When women and men hit their thresholds

‘HEY JEFF,” said one of the two men sitting in front of me. “What’s the difference between men and women?”

I assumed that the question was rhetorical. But in the interest of actual rhetoric I provided a response.

“I dunno.” It was not a shining moment of conversational skill.

“If a woman trips and falls on a first date, it is cute. If a man does, the date is over.”

Neither man laughed, leading me to believe the comments might be autobiographical.

“Yep,” I said. “The tolerances for men and women are definitely different.”

Two seats down two gentlemen were chatting up two ladies. I use the terms “lady” and “gentlemen” in the broadest sense.

Suddenly one of the ladies punched one of the gentlemen in the arm. Not a playful tap, but a full-on blow likely to leave a mark.

“You don’t know anything!” she said, waving her finger in his face.

Her behavior would have resulted in a man’s immediate ejection, regardless of the circumstances. Instead, the man laughed and rubbed his arm. Eventually he bought the women a drink and the conversation continued, with less pointing and no more blows.

“Case in point,” I said to the joke teller and his friend.

We hear a lot about the so-called “glass ceiling,” that invisible barrier that holds back the careers of professional women. I suggest, however, there’s also “glass ceiling” for men. Sometimes the ceiling is behavioral (as with the hitting) but sometimes it’s purely verbal; and it exists most obviously in a bar environment.

In that moment, two statements I’ve heard women utter in bars came to mind — statements that if made by a man would likely be the basis for his immediate removal, if not arrest. In the interest of more stimulating dialogue than “I dunno” and “yep,” I shared them with the two men.

“No. 1,” I said. “I am not wearing underwear. A statement that is far more palatable from the lips of a woman than it would be if uttered by a man. Even if that man is Brad Pitt.”

“I see what you mean,” said the original joke-teller, nodding.

“No. 2: I am drunk. The odds are if a woman utters these words someone will try to help her. Or try and take advantage of her. But it is unlikely that she will immediately be asked to leave. A man, on the other hand “…”

I never had a chance to get to No. 3 because a woman swayed up to the two men.

“Hey,” she said to me as if it was the first time we had met. She had clearly forgotten we had met earlier — when I had refused her service and later her server doing the same.
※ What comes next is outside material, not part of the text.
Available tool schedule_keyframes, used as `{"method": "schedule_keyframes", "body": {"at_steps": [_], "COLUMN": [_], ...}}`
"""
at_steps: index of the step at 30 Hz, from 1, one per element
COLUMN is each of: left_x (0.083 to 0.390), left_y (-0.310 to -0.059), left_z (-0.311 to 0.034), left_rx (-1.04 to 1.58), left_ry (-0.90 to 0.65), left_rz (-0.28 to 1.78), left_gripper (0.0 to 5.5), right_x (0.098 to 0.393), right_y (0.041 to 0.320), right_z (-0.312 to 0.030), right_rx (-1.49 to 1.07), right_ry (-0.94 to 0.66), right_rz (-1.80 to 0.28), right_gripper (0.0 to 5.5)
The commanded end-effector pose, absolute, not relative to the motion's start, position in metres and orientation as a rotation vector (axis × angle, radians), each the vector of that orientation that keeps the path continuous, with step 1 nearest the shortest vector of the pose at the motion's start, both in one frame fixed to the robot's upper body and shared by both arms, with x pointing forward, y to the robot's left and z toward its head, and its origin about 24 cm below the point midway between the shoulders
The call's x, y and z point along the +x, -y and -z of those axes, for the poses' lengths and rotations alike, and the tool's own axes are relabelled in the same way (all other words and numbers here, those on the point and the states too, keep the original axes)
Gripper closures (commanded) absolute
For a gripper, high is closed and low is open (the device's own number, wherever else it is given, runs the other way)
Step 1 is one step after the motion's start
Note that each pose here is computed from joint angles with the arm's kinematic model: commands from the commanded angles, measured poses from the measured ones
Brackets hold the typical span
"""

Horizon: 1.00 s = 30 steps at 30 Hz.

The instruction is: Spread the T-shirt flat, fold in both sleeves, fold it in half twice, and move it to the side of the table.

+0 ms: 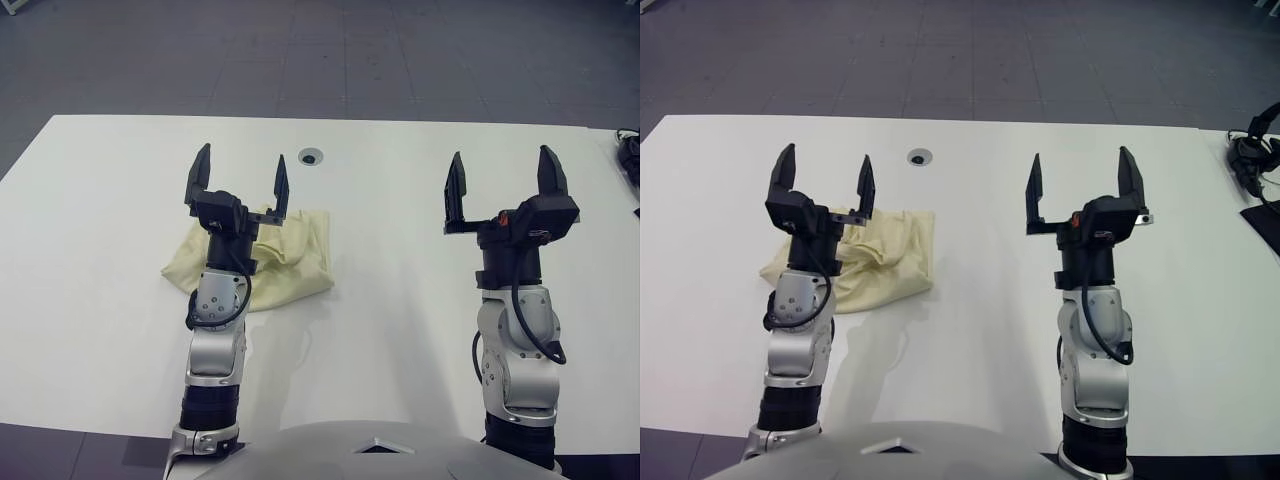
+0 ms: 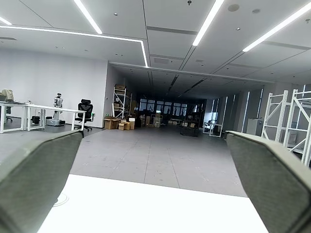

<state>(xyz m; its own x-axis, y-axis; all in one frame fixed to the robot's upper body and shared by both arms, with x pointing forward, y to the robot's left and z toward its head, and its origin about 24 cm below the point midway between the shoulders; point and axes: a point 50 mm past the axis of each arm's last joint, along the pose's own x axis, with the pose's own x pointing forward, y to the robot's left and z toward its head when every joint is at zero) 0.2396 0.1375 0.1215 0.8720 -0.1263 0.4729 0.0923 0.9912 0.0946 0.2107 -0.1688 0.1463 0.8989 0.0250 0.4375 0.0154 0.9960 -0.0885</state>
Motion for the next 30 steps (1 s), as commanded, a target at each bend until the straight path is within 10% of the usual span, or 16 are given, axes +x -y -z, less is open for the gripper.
{"method": "schedule_keyframes", "body": {"at_steps": [1,30], "left_x": [0.240,0.227], "left_y": [-0.136,-0.136], "left_z": [-0.120,-0.130], "left_rx": [0.091,0.121], "left_ry": [0.499,0.598], "left_rz": [0.127,0.098], "left_gripper": [0.11,0.11], "right_x": [0.212,0.222], "right_y": [0.170,0.169], "right_z": [-0.146,-0.140], "right_rx": [-0.096,-0.118], "right_ry": [0.447,0.417], "right_rz": [-0.004,-0.019], "right_gripper": [0.10,0.10]}}
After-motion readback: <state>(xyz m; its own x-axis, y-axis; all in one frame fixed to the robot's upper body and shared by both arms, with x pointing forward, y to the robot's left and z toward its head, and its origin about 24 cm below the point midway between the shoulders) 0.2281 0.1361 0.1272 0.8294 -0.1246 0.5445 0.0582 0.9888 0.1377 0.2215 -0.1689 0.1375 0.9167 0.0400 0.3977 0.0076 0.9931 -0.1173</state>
Sometimes people think that if they come at a problem from a different angle they might get different results. Sound reasoning except when it comes to serving alcohol. Once any restaurant employee has decided that someone has had enough, it is unlikely that they are going to change their minds. In an industry based on customer gratuities, no one is going to go around “cutting people off” without good reason.

That good reason now stood unsteadily in front of me.

“Hey,” she said, this time to the two men. “Are you guys gay?”

The two men laughed.

“I am serious.”

“Do you want us to prove it?” the joker replied.

“No, I was just wondering.”

She looked at me and probably recalled our previous conversation because she simply wobbled away. I looked at the men.

I now had No. 3, and the two men had resounding proof that I was no hyperbolist.

Later while calling a taxicab for Miss Swaying, I watched the lady puncher and her gentleman “victim” exchange phone numbers. I looked around for the two cynical men, but they had already left. Two thoughts then occurred to me:

• “The main difference between men and woman is that men are lunatics and woman are idiots,” wrote author Rebecca West.

• In spite of our cynicism, our point of view or even our perceived glass ceiling, we are very lucky men and women get together at all. Because where would we be if they didn’t?